_Data extracts_.
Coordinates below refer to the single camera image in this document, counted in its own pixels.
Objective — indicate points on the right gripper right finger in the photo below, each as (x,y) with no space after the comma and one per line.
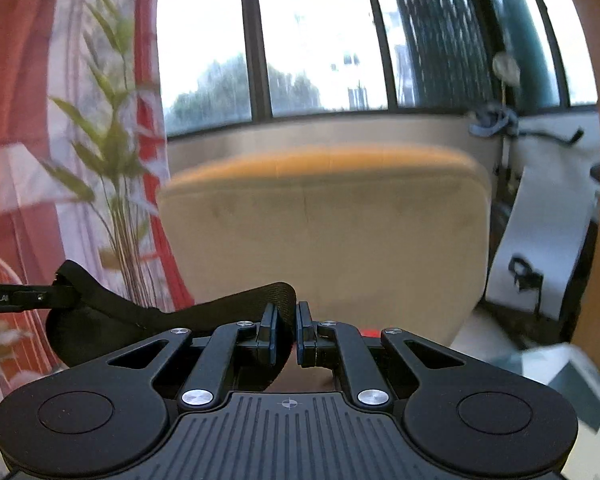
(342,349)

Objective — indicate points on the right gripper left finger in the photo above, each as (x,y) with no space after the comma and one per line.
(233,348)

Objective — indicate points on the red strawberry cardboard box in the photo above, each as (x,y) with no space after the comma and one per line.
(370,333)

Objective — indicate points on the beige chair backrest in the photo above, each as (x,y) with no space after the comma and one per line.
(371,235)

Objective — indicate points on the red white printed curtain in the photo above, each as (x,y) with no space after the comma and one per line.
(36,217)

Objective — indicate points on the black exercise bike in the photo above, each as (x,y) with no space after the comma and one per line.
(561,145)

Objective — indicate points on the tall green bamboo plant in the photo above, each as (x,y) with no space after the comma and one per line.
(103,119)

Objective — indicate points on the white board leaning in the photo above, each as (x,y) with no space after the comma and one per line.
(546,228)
--
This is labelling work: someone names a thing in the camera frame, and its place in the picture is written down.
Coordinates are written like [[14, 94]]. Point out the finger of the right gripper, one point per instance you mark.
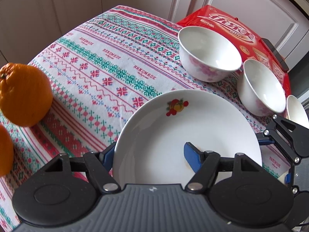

_Task statement_. Return each line among the entries that holds the word "Coordinates".

_Solution for this exercise_.
Coordinates below refer to the single camera image in this document, counted in its own pixels.
Coordinates are written like [[14, 94]]. Point out the finger of the right gripper, one point per instance you mark.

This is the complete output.